### SOURCE DATA
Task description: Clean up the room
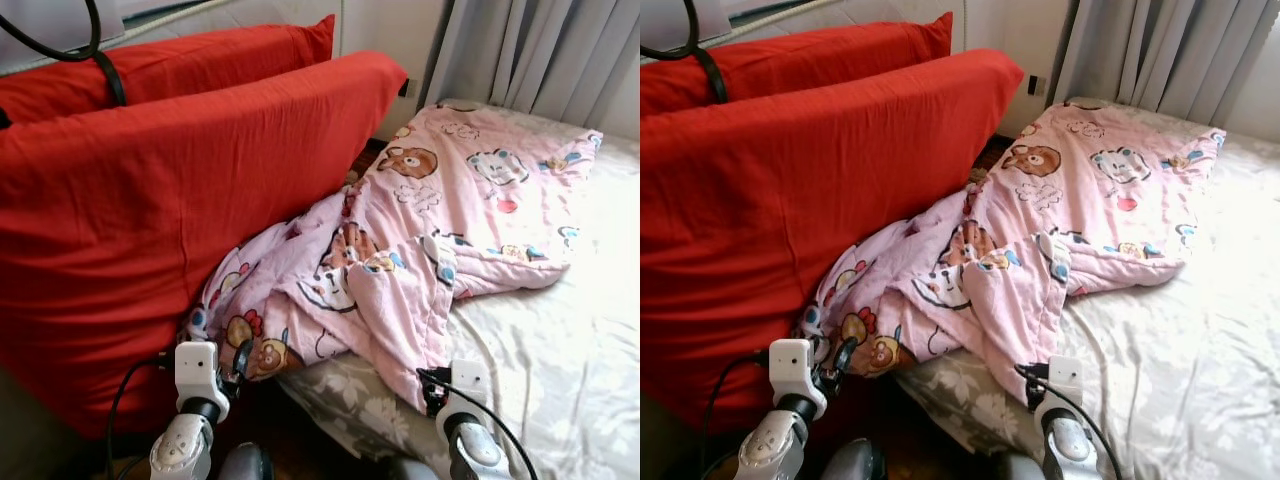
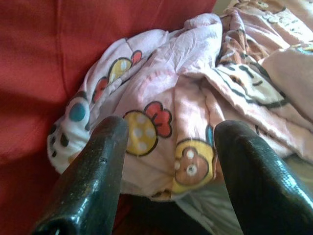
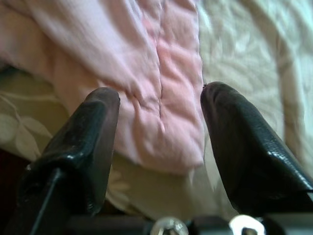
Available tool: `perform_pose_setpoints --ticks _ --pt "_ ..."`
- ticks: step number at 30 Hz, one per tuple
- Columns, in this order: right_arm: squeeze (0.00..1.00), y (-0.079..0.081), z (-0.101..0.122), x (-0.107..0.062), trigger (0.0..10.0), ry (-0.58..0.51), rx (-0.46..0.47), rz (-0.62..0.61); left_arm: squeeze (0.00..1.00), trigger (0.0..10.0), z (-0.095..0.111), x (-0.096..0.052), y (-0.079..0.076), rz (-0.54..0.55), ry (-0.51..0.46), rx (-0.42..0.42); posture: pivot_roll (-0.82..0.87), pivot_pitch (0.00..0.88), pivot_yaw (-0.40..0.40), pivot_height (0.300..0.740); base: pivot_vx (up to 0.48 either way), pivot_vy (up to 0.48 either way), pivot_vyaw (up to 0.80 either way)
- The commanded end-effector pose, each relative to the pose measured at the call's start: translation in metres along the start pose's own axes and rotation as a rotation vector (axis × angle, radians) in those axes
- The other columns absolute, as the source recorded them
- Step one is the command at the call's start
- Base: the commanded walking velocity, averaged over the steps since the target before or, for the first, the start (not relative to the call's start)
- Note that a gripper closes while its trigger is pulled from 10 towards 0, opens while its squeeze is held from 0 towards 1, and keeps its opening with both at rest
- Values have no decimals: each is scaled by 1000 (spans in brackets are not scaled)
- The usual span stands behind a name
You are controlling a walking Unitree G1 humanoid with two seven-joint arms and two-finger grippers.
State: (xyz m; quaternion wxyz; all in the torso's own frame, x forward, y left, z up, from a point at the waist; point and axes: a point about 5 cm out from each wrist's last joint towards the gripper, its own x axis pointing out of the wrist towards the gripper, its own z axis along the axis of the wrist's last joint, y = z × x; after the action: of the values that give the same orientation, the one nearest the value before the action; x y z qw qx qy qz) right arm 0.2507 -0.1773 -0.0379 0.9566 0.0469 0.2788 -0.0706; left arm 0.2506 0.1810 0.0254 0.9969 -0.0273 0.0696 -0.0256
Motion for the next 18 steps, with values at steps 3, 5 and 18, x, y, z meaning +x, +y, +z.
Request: perform_pose_setpoints --ticks 3,5,18 --pt "1000 -5 6 5 10000 40 4 -29 0 10000 7 4 2 -19 -9 13 42 98 -2 626 0 0 0" --pt "1000 -5 6 5 10000 56 -5 -29 0 10000 9 4 2 -25 -10 18 47 108 3 626 0 0 0" --pt "1000 -4 12 8 10000 57 -20 -27 0 10000 28 -6 6 -64 -42 49 83 174 38 626 0 0 0"
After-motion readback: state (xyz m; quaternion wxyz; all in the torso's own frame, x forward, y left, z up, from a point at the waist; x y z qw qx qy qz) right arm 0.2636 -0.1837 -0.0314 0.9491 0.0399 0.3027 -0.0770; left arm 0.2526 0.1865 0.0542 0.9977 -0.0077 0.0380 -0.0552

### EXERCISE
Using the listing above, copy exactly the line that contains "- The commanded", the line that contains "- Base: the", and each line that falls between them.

### COMPLETED TASK
- The commanded end-effector pose, each relative to the pose measured at the call's start: translation in metres along the start pose's own axes and rotation as a rotation vector (axis × angle, radians) in those axes
- The other columns absolute, as the source recorded them
- Step one is the command at the call's start
- Base: the commanded walking velocity, averaged over the steps since the target before or, for the first, the start (not relative to the call's start)

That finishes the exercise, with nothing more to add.